アル・グローラの魔法は『覇王の鎧』によって弾かれ、No.103レオンの剣はアル・グローラに躱され、またはオカメ面により弾かれる。
この攻防は永遠に続くかのように思われたが……。
ザッ……
No.103レオンの剣がアル・グローラの肩口を掠め、アル・グローラは後方に転移する。

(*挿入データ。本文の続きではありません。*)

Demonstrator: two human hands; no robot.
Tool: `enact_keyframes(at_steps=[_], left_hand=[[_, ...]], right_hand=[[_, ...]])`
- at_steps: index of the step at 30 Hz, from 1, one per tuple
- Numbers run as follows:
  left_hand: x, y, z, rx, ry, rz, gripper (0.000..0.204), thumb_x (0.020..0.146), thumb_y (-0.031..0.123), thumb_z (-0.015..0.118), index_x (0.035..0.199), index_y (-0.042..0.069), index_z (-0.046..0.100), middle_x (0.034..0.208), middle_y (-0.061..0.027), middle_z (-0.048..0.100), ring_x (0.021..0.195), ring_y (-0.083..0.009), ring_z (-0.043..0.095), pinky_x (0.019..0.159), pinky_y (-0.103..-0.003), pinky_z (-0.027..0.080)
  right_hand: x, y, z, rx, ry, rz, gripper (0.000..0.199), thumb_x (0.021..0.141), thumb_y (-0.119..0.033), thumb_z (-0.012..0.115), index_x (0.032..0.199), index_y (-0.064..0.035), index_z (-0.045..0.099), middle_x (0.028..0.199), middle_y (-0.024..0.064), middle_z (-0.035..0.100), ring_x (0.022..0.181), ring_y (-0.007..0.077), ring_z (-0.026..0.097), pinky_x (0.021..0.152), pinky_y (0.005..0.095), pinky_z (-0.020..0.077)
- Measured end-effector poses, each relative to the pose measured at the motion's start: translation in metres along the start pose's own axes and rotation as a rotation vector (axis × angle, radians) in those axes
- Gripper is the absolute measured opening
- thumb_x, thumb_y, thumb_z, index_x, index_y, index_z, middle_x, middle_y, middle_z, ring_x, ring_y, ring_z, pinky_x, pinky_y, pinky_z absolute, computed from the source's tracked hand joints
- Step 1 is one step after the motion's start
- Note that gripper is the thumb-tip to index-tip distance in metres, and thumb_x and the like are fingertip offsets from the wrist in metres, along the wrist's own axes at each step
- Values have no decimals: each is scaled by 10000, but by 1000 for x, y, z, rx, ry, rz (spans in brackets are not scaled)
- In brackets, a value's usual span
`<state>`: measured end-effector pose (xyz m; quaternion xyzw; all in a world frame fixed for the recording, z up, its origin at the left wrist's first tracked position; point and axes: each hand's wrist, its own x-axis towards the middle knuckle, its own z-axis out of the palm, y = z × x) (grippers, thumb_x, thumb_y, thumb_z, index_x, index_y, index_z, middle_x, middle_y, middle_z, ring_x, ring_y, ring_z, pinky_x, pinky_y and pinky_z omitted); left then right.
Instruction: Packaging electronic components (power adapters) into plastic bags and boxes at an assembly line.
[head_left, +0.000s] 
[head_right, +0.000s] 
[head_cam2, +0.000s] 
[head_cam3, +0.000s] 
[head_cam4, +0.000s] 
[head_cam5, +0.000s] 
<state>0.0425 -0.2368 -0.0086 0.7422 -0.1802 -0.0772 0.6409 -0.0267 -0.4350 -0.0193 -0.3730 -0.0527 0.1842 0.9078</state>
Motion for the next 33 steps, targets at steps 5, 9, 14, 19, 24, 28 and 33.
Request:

「面が尽きたようだな! それでは終わりとしようか!」
No.103レオンがアル・グローラに止めの一撃を入れようとした瞬間、No.103レオンの足元が輝き出す。
--これは正八角形! 抜かった!
No.103レオンの攻撃を受けて地面に落ちたオカメ面が正八角形を形作り、結界が構築されたのだ。
◇◆◇
ヘクトール学園 学園長室
「宮廷魔術師長殿がアレを使わざるを得ない程とは……。『ノーライフ・ソルジャーズ』……侮れない連中のようですな。しかし、彼女がアレを使う以上、勝利は揺るがないでしょうな」
学園長室に集まった高位冒険者の一人、マゾフが断言する。
--確かにそう。古代龍ですら葬り去るローラ様の奥の手……。でも、この胸騒ぎは……。
「すみません! 私も加勢します!」
フィオナは『双龍剣』を携え、グラウンドに向かうのだった。
◇◆◇
ヘクトール学園グラウンド
アル・グローラが構築した結界は輝きを増す。その胸元に突き出された両手には右手にオカメ面、左手には般若面が現れ、その間に魔力が凝縮されていく。
--これはまずいな。ローラ必殺の……
「オカメ般若エクスプロージョン!」
超新星爆発を結界内に召喚するアル・グローラの秘術が炸裂……。